=== To do ===
Scan the records for lines with the word "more", and copy every such line.

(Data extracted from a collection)
::::::
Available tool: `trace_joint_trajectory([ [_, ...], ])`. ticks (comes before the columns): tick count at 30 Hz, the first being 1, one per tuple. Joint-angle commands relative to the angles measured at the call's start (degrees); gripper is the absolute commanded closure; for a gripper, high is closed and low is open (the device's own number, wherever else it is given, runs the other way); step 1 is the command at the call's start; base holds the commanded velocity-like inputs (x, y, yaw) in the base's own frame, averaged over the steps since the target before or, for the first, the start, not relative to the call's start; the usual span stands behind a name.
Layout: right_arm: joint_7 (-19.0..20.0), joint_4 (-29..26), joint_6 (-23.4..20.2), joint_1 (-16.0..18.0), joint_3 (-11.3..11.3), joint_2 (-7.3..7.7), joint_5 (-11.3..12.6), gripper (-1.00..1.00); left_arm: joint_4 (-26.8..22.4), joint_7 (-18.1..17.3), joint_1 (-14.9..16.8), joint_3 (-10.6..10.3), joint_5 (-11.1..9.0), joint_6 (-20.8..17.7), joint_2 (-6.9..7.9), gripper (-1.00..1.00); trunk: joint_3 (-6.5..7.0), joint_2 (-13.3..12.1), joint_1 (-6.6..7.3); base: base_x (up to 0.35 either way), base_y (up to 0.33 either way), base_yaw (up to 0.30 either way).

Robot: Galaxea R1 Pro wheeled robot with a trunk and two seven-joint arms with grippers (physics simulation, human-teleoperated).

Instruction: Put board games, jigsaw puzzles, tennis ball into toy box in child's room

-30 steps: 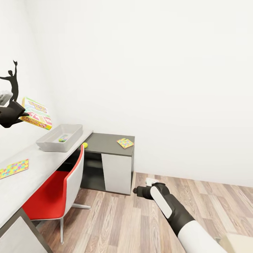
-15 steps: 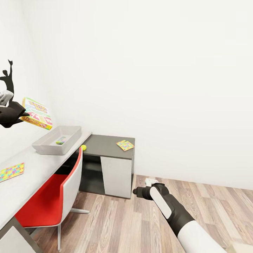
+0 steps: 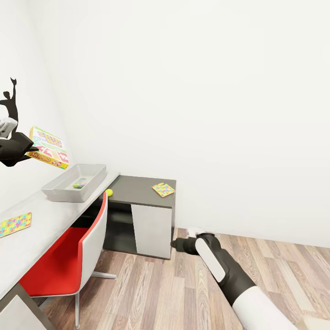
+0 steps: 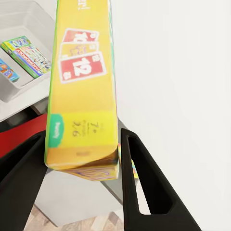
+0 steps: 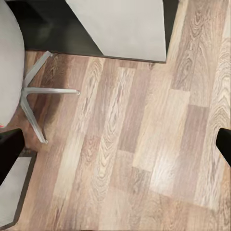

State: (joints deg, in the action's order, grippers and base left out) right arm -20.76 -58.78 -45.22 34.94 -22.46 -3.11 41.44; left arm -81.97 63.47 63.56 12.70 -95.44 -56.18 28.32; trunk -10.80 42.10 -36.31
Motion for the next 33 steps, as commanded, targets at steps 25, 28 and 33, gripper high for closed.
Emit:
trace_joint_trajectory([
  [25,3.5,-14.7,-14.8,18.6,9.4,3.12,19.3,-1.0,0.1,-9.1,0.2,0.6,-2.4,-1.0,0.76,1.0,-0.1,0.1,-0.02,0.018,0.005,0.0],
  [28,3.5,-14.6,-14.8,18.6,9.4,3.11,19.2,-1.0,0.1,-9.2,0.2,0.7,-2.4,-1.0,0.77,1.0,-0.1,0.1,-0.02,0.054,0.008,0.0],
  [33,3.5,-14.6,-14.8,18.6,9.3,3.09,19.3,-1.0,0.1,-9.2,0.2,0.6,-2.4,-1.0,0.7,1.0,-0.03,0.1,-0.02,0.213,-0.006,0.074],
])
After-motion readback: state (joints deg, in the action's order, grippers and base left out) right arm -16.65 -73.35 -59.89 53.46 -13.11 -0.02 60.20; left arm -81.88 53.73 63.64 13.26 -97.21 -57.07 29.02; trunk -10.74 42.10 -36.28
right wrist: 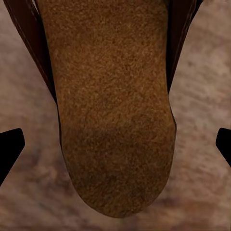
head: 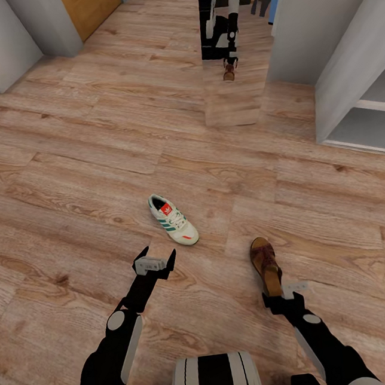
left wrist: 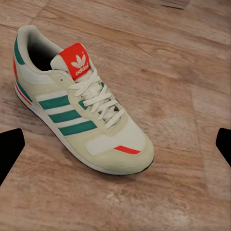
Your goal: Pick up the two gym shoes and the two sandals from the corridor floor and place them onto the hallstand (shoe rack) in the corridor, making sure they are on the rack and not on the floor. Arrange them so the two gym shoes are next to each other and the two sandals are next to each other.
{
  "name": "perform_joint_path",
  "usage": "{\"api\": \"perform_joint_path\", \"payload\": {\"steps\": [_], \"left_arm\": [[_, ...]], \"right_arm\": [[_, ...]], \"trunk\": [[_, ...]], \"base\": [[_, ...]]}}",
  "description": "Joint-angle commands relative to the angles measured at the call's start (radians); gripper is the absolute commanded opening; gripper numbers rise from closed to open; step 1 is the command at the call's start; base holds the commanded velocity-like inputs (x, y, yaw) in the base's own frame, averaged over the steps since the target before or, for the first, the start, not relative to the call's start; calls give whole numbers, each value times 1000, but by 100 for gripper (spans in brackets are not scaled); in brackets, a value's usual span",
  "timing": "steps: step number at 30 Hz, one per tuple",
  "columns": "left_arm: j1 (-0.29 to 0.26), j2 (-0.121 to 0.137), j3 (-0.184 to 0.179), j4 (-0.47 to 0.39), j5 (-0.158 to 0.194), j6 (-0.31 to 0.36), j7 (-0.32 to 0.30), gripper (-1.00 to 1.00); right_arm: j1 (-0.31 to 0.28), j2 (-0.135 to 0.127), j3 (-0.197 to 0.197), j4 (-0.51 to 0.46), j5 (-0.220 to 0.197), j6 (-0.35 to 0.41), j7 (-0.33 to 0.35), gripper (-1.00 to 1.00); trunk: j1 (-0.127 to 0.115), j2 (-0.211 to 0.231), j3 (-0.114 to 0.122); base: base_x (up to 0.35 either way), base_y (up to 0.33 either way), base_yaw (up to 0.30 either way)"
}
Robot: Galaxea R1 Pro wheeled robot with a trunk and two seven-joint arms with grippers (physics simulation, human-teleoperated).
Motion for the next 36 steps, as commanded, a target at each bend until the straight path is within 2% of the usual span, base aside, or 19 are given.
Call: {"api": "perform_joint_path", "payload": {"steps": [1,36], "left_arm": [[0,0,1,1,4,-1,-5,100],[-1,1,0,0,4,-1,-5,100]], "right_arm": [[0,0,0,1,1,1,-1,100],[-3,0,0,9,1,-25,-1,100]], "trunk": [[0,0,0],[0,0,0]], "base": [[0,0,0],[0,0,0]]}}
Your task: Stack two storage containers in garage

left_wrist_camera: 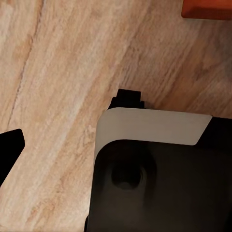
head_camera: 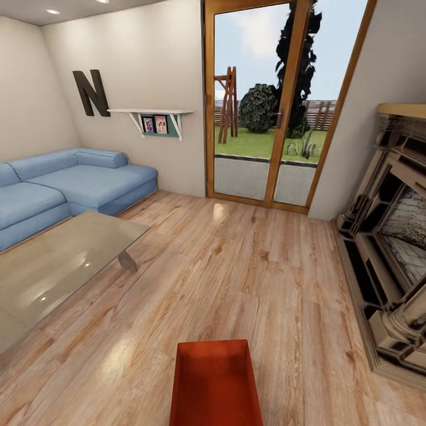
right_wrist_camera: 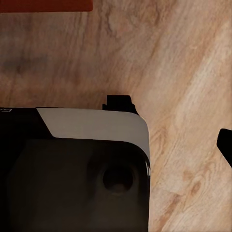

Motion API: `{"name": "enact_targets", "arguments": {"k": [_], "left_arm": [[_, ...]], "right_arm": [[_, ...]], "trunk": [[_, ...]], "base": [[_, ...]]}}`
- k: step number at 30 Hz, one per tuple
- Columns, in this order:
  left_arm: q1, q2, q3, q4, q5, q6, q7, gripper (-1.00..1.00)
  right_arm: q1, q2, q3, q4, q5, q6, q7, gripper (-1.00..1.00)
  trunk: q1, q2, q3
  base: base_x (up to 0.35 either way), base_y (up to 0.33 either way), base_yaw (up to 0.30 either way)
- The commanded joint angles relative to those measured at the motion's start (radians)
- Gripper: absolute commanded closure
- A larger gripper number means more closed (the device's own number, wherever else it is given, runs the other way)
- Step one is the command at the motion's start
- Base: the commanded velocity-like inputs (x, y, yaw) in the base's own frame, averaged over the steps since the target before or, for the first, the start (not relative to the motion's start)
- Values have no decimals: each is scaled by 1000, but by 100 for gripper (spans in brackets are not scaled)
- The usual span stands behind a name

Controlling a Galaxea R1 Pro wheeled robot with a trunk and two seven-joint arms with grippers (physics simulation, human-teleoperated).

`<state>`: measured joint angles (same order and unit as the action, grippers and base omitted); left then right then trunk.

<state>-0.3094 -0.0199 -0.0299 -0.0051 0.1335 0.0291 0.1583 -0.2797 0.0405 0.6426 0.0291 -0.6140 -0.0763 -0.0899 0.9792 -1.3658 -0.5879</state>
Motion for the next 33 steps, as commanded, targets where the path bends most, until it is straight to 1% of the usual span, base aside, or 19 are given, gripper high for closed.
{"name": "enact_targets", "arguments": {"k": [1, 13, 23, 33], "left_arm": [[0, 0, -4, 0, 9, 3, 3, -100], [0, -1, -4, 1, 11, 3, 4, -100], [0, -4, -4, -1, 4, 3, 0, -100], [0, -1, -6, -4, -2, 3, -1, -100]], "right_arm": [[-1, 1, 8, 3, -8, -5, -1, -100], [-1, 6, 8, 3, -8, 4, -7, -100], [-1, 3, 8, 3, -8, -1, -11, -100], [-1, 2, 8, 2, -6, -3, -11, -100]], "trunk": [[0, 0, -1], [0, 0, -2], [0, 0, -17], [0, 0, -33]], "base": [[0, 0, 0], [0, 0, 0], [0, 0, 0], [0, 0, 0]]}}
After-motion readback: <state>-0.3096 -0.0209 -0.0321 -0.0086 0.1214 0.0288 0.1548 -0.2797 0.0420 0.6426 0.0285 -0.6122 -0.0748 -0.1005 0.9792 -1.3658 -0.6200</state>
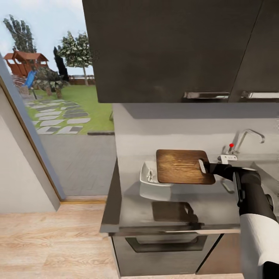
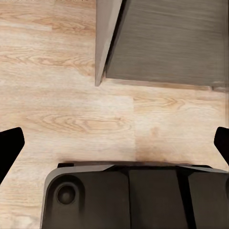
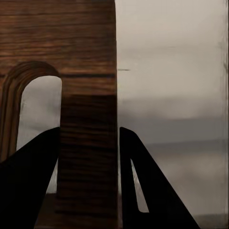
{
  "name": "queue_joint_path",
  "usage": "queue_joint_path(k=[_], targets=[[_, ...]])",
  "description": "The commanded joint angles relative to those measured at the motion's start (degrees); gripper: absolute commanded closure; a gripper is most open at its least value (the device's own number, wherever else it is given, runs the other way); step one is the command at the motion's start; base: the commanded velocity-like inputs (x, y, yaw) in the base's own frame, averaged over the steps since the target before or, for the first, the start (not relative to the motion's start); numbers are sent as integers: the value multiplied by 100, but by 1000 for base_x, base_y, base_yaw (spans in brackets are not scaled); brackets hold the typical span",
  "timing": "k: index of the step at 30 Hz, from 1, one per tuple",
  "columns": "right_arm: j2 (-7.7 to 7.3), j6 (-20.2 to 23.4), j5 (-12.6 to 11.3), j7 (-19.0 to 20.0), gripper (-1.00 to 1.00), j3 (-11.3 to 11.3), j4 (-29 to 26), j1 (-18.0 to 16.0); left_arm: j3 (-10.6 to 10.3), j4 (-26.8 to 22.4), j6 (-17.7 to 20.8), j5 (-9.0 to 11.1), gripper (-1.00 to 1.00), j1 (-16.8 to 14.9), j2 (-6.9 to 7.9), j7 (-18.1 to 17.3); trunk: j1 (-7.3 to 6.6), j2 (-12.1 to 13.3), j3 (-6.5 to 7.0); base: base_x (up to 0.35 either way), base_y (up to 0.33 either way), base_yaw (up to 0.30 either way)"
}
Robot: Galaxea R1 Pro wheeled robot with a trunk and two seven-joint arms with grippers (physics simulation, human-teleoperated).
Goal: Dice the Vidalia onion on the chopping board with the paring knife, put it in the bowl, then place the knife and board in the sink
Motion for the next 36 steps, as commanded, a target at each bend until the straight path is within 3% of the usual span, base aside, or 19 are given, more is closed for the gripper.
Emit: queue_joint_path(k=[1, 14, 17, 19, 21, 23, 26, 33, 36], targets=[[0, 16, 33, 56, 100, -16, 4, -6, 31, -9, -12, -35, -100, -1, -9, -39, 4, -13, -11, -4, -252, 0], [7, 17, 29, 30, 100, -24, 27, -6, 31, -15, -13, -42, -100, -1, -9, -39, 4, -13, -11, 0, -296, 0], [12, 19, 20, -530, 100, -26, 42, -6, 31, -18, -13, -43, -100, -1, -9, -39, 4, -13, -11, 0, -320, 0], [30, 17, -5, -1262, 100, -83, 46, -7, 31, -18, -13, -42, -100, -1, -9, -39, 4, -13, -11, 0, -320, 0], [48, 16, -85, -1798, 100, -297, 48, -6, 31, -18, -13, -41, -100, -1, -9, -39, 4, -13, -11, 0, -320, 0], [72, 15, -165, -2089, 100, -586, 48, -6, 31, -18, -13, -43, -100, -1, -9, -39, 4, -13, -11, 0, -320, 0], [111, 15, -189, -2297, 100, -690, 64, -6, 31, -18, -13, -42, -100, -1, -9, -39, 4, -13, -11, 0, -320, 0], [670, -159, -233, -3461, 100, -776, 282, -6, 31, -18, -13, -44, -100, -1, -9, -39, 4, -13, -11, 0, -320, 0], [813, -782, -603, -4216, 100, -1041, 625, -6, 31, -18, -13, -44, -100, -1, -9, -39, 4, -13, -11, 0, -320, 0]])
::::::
=== Written solution ===
- A larger gripper number means more closed (the device's own number, wherever else it is given, runs the other way)
Motion for the next 36 steps, as commanded, a target at each bend until the straight path is within 3% of the usual span, base aside, or 19 are given, more is closed for the gripper.

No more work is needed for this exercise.